Saved entries:

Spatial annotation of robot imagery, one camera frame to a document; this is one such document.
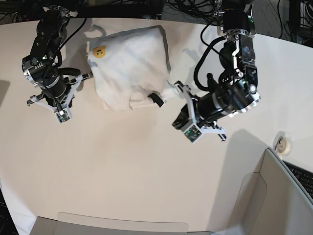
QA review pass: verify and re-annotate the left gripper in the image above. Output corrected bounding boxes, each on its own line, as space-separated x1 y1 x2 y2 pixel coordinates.
172 93 227 130

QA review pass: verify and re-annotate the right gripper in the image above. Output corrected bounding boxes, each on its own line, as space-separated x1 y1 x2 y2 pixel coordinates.
40 75 76 107

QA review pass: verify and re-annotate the white printed t-shirt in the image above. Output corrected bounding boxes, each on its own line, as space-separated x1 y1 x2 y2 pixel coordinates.
88 25 178 111

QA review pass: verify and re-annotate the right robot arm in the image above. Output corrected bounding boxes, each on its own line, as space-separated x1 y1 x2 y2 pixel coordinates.
22 3 81 111

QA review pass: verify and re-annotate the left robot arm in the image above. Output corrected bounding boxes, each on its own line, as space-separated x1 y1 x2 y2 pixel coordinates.
188 0 260 127

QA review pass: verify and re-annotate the clear tape roll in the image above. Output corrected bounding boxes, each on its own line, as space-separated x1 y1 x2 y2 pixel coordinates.
272 131 292 157

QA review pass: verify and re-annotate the black keyboard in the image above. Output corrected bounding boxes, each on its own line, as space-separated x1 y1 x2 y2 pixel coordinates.
284 161 313 198

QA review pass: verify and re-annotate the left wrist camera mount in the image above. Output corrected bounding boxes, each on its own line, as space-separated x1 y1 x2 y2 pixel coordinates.
172 81 226 144

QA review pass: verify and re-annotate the black cable bundle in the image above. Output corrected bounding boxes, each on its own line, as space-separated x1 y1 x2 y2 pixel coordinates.
166 0 228 26

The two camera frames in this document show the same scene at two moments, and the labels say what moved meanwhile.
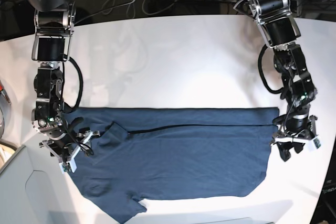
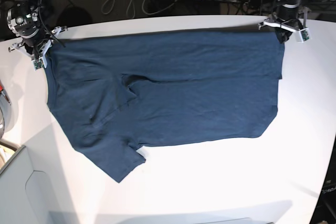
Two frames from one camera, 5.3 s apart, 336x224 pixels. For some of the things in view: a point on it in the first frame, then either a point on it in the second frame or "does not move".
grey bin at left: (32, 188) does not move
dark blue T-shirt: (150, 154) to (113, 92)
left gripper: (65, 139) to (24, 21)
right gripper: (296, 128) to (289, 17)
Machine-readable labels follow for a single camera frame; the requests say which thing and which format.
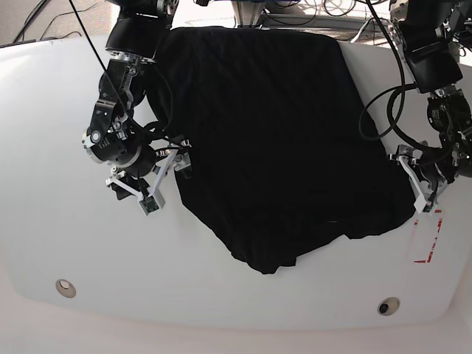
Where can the left table grommet hole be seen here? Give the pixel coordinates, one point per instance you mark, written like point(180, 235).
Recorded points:
point(65, 288)

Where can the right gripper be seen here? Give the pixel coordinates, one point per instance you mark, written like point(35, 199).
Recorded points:
point(143, 178)

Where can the red tape rectangle marking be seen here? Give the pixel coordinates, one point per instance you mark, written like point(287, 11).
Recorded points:
point(426, 231)

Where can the right table grommet hole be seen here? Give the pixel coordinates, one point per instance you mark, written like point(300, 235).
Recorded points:
point(389, 306)

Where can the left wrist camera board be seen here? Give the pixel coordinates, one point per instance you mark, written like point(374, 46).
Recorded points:
point(423, 205)

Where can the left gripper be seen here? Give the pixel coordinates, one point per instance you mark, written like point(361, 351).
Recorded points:
point(431, 173)

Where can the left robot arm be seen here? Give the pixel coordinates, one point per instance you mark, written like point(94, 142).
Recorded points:
point(421, 35)

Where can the table grommet hole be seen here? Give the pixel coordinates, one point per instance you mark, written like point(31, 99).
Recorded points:
point(389, 306)
point(65, 288)

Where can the black t-shirt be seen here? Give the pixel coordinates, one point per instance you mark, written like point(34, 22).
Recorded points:
point(275, 123)

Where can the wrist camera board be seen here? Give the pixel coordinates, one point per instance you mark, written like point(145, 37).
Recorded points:
point(151, 203)
point(423, 205)

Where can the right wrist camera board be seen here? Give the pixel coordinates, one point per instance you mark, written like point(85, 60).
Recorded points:
point(151, 203)

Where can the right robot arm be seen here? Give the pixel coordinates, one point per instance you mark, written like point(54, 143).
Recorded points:
point(113, 135)

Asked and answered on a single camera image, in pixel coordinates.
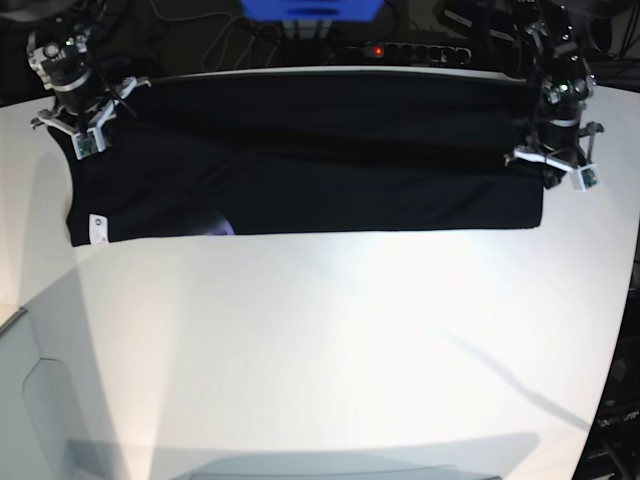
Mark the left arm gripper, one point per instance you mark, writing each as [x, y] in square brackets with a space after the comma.
[558, 144]

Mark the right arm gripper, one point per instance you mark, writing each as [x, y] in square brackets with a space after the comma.
[85, 100]

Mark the black T-shirt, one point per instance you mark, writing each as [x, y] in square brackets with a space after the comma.
[308, 153]

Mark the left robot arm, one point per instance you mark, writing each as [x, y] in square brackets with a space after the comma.
[553, 66]

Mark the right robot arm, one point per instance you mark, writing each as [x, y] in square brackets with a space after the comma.
[64, 47]

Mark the black power strip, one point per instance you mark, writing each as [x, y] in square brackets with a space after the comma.
[411, 53]

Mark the blue box overhead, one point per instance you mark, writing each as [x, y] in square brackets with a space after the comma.
[340, 10]

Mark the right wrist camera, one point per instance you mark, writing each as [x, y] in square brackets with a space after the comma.
[88, 143]

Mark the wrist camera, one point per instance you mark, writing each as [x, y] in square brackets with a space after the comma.
[88, 143]
[585, 178]

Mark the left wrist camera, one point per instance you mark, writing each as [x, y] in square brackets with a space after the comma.
[585, 178]

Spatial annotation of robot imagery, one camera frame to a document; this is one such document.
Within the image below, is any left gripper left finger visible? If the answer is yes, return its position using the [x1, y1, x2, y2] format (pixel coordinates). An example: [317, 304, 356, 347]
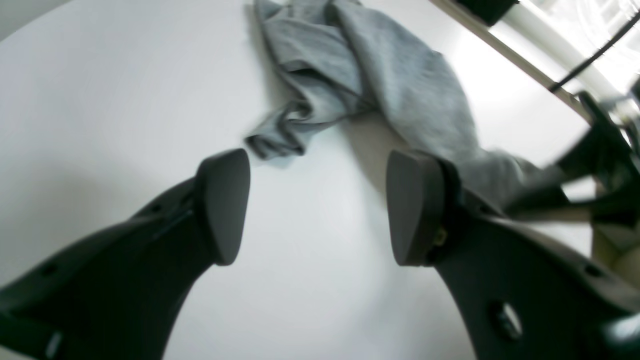
[0, 148, 250, 360]

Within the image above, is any grey t-shirt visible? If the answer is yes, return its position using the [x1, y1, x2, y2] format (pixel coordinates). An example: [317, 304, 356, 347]
[246, 0, 560, 208]

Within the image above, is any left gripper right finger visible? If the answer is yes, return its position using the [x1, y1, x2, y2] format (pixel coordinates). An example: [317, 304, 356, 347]
[386, 150, 639, 360]

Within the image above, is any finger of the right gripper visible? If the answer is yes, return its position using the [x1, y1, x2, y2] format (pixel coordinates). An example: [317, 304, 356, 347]
[505, 186, 595, 221]

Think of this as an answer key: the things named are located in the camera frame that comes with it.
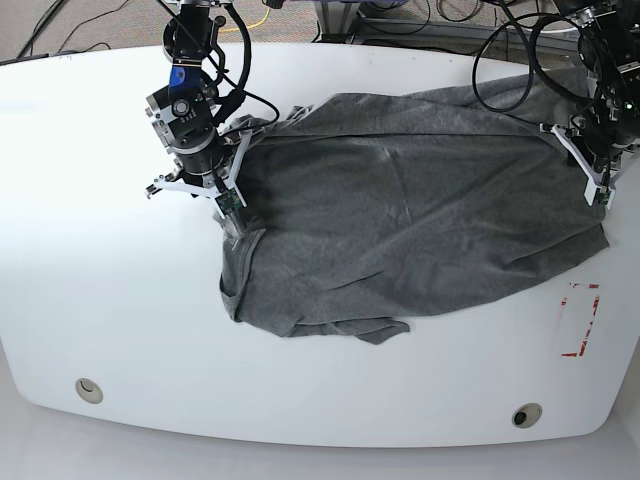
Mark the black floor cables left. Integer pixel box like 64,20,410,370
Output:
17,0,126,59

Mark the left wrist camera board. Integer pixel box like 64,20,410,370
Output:
595,187,614,209

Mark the aluminium frame post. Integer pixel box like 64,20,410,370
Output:
314,1,363,44

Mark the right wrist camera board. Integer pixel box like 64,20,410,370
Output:
215,188,246,217

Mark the table grommet hole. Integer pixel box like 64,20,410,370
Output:
75,378,104,405
512,403,543,429

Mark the white cable on floor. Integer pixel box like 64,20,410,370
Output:
473,22,506,59

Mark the red tape marking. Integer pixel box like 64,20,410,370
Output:
555,283,601,358

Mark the left table grommet hole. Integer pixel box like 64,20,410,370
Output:
75,378,104,405

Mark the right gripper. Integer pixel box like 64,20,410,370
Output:
144,129,261,203

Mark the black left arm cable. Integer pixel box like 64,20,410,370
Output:
472,0,601,119

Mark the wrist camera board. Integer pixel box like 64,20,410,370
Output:
595,187,614,209
215,188,246,217

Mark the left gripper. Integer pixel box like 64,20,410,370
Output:
539,115,638,205

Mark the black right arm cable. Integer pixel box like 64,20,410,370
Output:
159,0,281,126

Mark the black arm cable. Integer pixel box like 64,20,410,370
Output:
472,0,601,119
159,0,281,126

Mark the grey t-shirt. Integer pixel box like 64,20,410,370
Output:
219,76,609,344

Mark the right table grommet hole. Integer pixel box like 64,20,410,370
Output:
512,403,543,429

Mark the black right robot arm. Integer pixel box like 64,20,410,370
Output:
145,1,264,217

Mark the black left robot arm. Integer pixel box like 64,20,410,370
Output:
529,1,639,207

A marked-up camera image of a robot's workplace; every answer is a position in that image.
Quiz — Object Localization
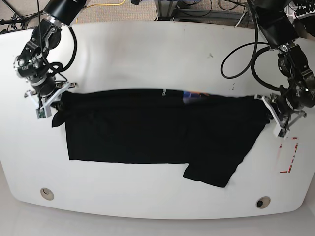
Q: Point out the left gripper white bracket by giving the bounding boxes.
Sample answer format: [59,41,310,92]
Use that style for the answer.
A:
[254,93,307,129]

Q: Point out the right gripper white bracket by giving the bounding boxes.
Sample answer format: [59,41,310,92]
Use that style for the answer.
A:
[23,82,78,110]

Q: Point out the black graphic T-shirt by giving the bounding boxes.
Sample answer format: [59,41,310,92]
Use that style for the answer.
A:
[52,89,268,188]

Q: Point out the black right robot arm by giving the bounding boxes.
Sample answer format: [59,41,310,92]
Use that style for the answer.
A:
[14,0,87,107]

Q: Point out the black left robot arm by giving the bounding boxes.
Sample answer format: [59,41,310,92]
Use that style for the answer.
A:
[247,0,315,129]

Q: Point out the red tape rectangle marking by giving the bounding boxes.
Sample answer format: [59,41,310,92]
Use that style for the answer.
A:
[276,137,299,174]

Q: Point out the right table grommet hole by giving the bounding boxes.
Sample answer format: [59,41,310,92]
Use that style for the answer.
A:
[256,196,271,209]

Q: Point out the table grommet hole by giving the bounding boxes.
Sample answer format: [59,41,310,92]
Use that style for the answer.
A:
[40,188,54,201]
[256,196,271,209]

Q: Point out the left table grommet hole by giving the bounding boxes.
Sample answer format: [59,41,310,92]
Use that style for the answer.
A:
[40,188,54,201]

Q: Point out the black tripod legs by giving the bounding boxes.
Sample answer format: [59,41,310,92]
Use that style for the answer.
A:
[0,0,44,34]

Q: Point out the white power strip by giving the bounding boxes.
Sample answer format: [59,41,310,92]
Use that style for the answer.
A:
[293,8,315,19]

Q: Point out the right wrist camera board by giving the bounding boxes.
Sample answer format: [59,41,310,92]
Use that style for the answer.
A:
[36,106,52,119]

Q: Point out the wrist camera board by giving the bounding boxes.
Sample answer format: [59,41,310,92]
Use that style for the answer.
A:
[273,126,290,140]
[36,106,52,119]

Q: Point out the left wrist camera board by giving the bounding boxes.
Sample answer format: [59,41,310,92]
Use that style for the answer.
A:
[273,126,290,140]

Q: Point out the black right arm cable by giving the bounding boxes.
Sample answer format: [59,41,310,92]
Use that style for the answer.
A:
[36,0,78,82]

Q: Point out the yellow cable on floor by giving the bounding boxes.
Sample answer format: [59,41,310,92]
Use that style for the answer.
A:
[76,0,126,24]

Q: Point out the aluminium frame stand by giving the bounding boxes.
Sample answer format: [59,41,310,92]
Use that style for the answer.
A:
[154,0,178,21]

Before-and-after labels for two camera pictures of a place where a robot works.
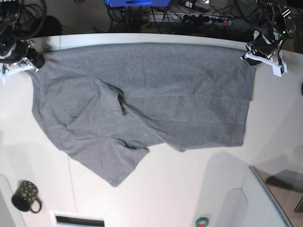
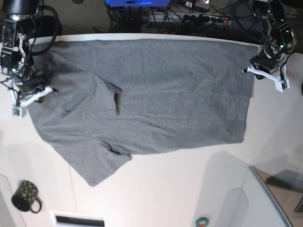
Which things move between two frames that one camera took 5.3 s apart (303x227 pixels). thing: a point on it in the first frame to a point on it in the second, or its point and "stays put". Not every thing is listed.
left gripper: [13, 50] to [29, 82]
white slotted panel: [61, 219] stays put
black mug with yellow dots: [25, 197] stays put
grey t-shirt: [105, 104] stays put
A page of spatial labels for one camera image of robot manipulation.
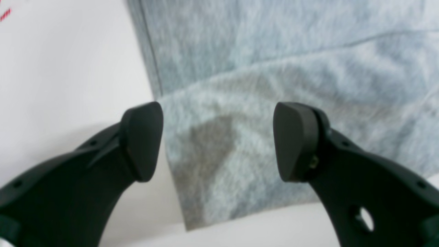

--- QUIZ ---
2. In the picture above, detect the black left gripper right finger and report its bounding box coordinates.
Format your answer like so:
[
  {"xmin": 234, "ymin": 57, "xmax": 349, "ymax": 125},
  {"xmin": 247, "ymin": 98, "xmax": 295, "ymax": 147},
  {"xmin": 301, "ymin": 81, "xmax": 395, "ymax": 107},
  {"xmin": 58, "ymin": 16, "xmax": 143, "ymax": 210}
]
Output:
[{"xmin": 273, "ymin": 102, "xmax": 439, "ymax": 247}]

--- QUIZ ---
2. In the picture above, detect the grey t-shirt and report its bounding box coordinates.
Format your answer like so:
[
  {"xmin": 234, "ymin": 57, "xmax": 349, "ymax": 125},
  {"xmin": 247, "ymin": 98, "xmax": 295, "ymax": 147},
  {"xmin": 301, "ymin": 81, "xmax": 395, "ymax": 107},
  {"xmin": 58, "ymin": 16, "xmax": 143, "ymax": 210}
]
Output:
[{"xmin": 126, "ymin": 0, "xmax": 439, "ymax": 232}]

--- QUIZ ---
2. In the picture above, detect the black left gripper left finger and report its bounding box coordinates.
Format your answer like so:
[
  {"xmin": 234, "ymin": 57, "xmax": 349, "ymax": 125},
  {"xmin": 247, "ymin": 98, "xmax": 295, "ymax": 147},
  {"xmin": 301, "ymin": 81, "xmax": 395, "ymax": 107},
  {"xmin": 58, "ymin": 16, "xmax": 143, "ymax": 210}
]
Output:
[{"xmin": 0, "ymin": 102, "xmax": 164, "ymax": 247}]

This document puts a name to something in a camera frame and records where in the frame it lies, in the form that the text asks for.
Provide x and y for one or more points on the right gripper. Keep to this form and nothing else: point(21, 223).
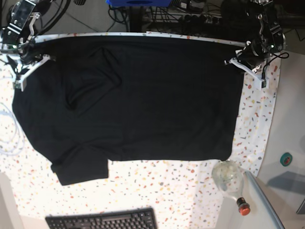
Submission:
point(20, 61)

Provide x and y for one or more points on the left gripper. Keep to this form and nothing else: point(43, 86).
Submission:
point(251, 59)

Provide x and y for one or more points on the green tape roll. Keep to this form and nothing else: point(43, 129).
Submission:
point(286, 159)

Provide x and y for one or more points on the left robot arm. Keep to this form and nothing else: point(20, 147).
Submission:
point(259, 20)

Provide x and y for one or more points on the blue box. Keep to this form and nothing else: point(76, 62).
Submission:
point(138, 3)

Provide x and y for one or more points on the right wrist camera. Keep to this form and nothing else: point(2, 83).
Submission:
point(20, 84)

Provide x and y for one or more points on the silver metal bar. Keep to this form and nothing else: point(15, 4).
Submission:
point(263, 215)

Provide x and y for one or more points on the black t-shirt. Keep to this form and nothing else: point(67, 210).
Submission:
point(129, 98)

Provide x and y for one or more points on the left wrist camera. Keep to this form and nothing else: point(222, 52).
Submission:
point(260, 83)

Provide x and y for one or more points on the clear bottle with orange cap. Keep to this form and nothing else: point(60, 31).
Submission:
point(229, 179)

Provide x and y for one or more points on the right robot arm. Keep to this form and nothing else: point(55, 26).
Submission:
point(18, 40)

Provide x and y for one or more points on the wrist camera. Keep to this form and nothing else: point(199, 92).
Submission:
point(20, 84)
point(260, 83)

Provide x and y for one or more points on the black computer keyboard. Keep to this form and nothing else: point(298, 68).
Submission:
point(129, 219)

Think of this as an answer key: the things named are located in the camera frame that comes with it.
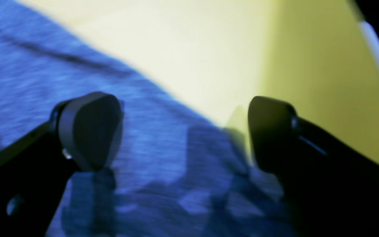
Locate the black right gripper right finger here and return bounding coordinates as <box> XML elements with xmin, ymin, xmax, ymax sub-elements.
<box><xmin>248</xmin><ymin>96</ymin><xmax>379</xmax><ymax>237</ymax></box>

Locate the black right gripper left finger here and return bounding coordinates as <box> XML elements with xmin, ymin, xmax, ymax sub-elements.
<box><xmin>0</xmin><ymin>92</ymin><xmax>123</xmax><ymax>237</ymax></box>

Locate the grey long-sleeve shirt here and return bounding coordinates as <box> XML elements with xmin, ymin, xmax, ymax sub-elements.
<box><xmin>0</xmin><ymin>0</ymin><xmax>296</xmax><ymax>237</ymax></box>

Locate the yellow table cloth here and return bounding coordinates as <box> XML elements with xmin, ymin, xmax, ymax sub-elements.
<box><xmin>21</xmin><ymin>0</ymin><xmax>379</xmax><ymax>164</ymax></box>

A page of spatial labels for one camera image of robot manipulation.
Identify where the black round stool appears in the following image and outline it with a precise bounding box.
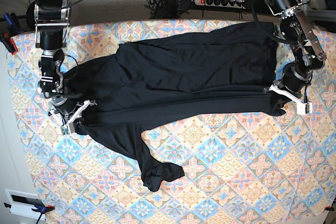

- _AIM OF THE EXERCISE_: Among the entries above, the line containing "Locate the grey", the line containing "Locate the yellow", and all lines between them are to be restated word for word; nothing else belongs in the reply.

- _SOLUTION FOR THIS TASK_:
Locate the grey long-sleeve shirt here and return bounding coordinates as <box> XML elements with xmin, ymin, xmax, ymax sub-elements.
<box><xmin>0</xmin><ymin>0</ymin><xmax>296</xmax><ymax>237</ymax></box>

Locate the yellow table cloth here and return bounding coordinates as <box> XML elements with xmin, ymin, xmax, ymax sub-elements.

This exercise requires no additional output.